Re: Lettre d'une presqu'infirmière

Message par taraillette »

Puis je ajouter Jo bis que la solidarité infirmière est un peu en berne.... ? :roll:
Avatar de l’utilisateur
Jo_bis
Modérateur
Modérateur
Messages : 10258
Inscription : 30 janv. 2004 10:33

Re: Lettre d'une presqu'infirmière

Message par Jo_bis »

taraillette a écrit :Puis je ajouter Jo bis que la solidarité infirmière est un peu en berne.... ? :roll:
Non, je suis en possession de mes "capacités solidaires" et à fond. :D
Je comprend la baisse de moral de Axoul57.
Elle a son vécu, je l'entend aussi mais à quoi sert-il professionnellement parlant ?

Je ne vois pas ceci comme un bilan de notre profession mais plutôt comme un constat fait par un(e) ESI qui est confrontée à la réalité professionnelle, qui ne va pas aller en s'arrangeant et je le déplore.

Mon conseil : armez-vous psychologiquement à ce qui vous attend car ce ne sera pas facile.
"Il suffit de nous regarder pour voir comment une forme de vie intelligente peut se développer d'une manière que nous n'aimerions pas rencontrer."
Stephen HAWKING
Avatar de l’utilisateur
taraillette
Forcené
Forcené
Messages : 268
Inscription : 10 oct. 2011 19:51
Localisation : ile de la Méditérranée.....

Re: Lettre d'une presqu'infirmière

Message par taraillette »

Jo_bis a écrit :
taraillette a écrit :Puis je ajouter Jo bis que la solidarité infirmière est un peu en berne.... ? :roll:
Non, je suis en possession de mes "capacités solidaires" et à fond. :D
Tant mieux! Je parle de solidarite pas uniquement de vous :-)
Je comprend la baisse de moral de Axoul57.
Oui d'autres aussi
Elle a son vécu, je l'entend aussi mais à quoi sert-il professionnellement parlant ?
A faire avancer notre profession justement

Je ne vois pas ceci comme un bilan de notre profession mais plutôt comme un constat fait par un(e) ESI qui est confrontée à la réalité professionnelle, qui ne va pas aller en s'arrangeant et je le déplore.
Donc on se laisse tomber... ?

Mon conseil : armez-vous psychologiquement à ce qui vous attend car ce ne sera pas facile.
Mon conseil, armez vous et serrez vous les coudes ... peut être... ? :-)
Avatar de l’utilisateur
Jo_bis
Modérateur
Modérateur
Messages : 10258
Inscription : 30 janv. 2004 10:33

Re: Lettre d'une presqu'infirmière

Message par Jo_bis »

Jo_bis a écrit :Elle a son vécu, je l'entend aussi mais à quoi sert-il professionnellement parlant ?
taraillette a écrit :A faire avancer notre profession justement
Mais pour avancer, il faut dépasser, et de loin, la phase de "constat".
Axoul57 est encore ESI, elle a une expérience d'ESI mais aucun recul professionnel.

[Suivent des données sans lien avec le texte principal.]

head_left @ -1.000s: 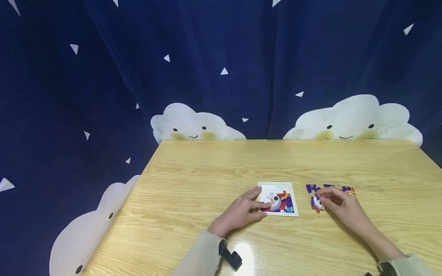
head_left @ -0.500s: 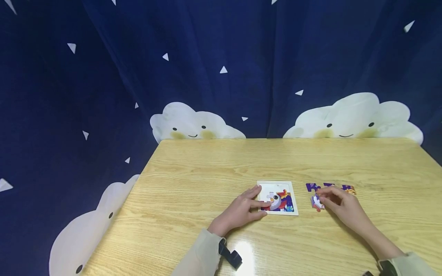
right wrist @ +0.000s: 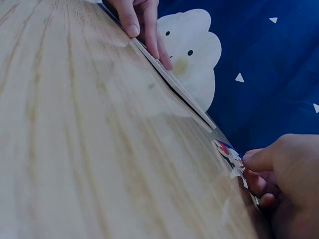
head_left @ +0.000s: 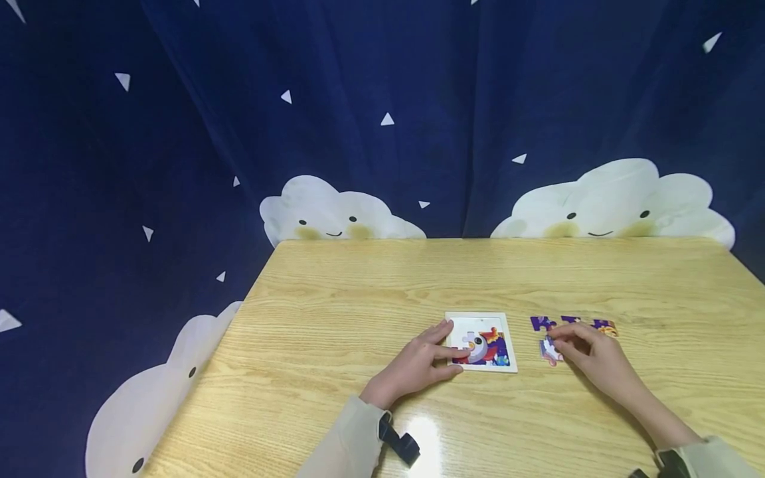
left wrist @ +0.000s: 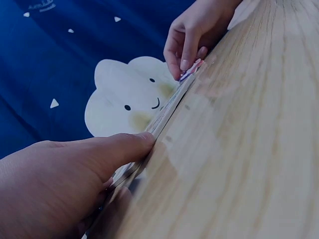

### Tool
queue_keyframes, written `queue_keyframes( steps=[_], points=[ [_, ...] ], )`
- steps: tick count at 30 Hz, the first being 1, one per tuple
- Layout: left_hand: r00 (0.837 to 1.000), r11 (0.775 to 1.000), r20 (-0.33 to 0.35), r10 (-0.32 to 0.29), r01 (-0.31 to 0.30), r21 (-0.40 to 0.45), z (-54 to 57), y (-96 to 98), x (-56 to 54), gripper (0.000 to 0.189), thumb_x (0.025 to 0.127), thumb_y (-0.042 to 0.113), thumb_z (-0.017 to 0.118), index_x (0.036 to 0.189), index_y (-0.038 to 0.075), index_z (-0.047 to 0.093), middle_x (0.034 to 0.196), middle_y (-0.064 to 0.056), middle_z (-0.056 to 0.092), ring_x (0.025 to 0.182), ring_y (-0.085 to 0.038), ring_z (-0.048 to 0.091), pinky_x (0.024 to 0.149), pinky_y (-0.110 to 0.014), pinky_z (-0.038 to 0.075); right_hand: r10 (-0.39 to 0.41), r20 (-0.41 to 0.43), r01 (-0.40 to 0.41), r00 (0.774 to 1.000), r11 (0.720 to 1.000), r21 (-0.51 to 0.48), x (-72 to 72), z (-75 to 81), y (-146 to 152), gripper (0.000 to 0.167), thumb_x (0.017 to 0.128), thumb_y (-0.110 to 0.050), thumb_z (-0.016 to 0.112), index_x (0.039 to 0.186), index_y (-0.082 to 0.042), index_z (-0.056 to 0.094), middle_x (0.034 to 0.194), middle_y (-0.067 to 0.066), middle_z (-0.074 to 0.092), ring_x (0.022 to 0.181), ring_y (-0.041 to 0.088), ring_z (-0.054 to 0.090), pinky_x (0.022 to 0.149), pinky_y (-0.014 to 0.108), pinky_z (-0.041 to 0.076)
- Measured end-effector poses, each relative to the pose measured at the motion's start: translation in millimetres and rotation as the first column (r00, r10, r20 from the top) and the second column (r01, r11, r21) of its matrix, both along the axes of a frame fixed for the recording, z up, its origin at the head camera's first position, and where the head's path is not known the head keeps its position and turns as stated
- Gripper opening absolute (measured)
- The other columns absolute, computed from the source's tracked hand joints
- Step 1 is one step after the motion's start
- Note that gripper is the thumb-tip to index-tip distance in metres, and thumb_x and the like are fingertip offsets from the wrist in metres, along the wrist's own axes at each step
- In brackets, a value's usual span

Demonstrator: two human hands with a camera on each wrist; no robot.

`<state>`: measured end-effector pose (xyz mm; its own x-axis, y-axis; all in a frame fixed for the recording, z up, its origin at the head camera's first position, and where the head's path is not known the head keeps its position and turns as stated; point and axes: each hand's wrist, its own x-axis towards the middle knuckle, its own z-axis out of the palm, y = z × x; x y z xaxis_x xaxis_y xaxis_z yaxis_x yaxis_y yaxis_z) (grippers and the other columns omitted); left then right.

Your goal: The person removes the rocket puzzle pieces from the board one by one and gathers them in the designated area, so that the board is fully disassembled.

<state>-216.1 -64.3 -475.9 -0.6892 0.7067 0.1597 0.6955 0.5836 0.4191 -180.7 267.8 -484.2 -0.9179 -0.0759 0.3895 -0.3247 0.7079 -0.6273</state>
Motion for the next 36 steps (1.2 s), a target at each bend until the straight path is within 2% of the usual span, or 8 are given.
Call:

Je considère que, pour avancer, passer la phase critique, il faut passer à la phase constructive et là, ce n'est pas le cas (car ESI).
taraillette a écrit :Donc on se laisse tomber... ?
Non, on fait des propositions, un avenir, ça se construit.
taraillette a écrit :Mon conseil, armez vous et serrez vous les coudes ... peut être... ?
Sûrement !!! :D
"Il suffit de nous regarder pour voir comment une forme de vie intelligente peut se développer d'une manière que nous n'aimerions pas rencontrer."